WHAT YOU SHOULD DO: In the material below, the required lines run from the one containing "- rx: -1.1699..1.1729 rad" through the one containing "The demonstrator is". Copy those lines exactly, ends included, and nothing else.
───── DATA SEGMENT ─────
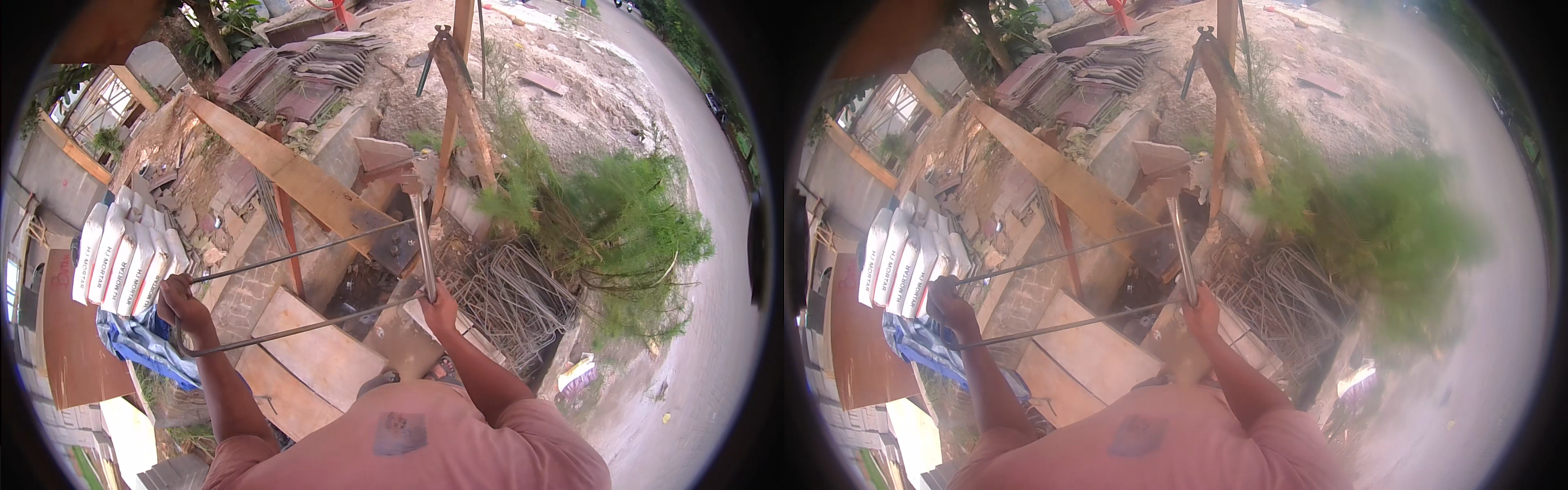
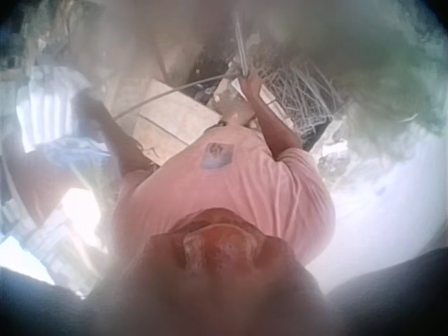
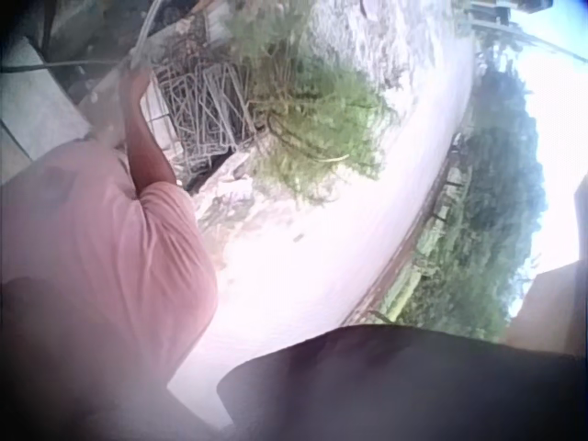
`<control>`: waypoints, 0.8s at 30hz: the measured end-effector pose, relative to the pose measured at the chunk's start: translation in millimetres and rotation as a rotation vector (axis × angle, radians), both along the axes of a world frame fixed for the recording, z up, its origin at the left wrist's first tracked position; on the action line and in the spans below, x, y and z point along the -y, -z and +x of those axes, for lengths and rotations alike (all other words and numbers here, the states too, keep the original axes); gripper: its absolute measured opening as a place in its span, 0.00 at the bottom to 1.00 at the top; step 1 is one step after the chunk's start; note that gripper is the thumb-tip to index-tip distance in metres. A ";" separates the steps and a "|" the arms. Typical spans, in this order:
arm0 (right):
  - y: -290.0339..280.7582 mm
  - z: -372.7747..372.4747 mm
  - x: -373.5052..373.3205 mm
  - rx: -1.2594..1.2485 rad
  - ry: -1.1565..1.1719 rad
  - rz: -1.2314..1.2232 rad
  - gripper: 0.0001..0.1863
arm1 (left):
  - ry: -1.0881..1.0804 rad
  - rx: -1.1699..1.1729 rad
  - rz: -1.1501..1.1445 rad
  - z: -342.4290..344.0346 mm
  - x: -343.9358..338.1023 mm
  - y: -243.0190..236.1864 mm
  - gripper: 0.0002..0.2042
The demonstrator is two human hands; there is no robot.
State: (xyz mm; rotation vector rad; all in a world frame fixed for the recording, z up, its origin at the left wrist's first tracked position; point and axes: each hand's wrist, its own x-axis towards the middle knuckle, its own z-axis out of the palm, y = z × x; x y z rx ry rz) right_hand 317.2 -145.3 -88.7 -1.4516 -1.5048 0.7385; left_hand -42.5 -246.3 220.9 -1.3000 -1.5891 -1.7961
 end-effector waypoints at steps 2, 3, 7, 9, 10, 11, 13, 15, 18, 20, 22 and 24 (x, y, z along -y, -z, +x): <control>-19.2 14.2 -27.3 0.029 -0.060 0.037 0.21 | 0.127 0.102 0.063 -9.1 -0.1 3.5 0.23; -35.7 23.4 -45.6 0.047 -0.085 0.057 0.21 | 0.107 0.136 0.068 -7.6 -5.4 -3.2 0.23; -116.7 47.8 -113.8 0.115 -0.094 0.261 0.19 | -0.159 0.004 0.085 -4.3 -61.4 -38.6 0.23; -156.6 50.5 -121.1 0.121 -0.160 0.198 0.16 | -0.023 0.391 0.164 -19.9 -86.1 -58.2 0.22; -177.7 53.2 -118.1 0.118 -0.188 0.088 0.15 | 0.028 0.423 0.182 -26.1 -99.9 -69.1 0.22; -192.2 55.6 -114.7 0.118 -0.214 -0.021 0.14 | -0.070 0.341 0.068 -31.3 -112.1 -80.9 0.22; -200.3 65.4 -109.8 0.047 -0.178 0.018 0.14 | -0.244 0.312 -0.188 -47.5 -143.9 -102.1 0.24; -205.8 68.4 -103.4 0.020 -0.217 0.049 0.15 | -0.363 0.141 -0.450 -125.9 -173.8 -105.9 0.25; -196.3 77.0 -82.2 0.055 -0.247 0.010 0.14 | -0.215 0.145 -0.719 -110.4 -205.1 -86.0 0.22; -184.1 71.0 -62.1 0.026 -0.230 -0.092 0.13 | -0.093 0.191 -0.867 -130.2 -224.9 -45.6 0.20; -165.6 66.6 -47.9 0.039 -0.207 -0.187 0.12 | 0.024 0.304 -0.972 -134.8 -238.7 -3.3 0.20; -142.4 57.3 -40.2 0.048 -0.138 -0.312 0.12 | 0.121 0.455 -0.978 -154.8 -254.4 50.7 0.20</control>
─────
ANSWER TO THIS EXERCISE:
  - rx: -1.1699..1.1729 rad
  - rz: -1.1501..1.1445 rad
  - z: -342.4290..344.0346 mm
  - x: -343.9358..338.1023 mm
  - y: -243.0190..236.1864 mm
  - gripper: 0.0002..0.2042
The demonstrator is two human hands; there is no robot.

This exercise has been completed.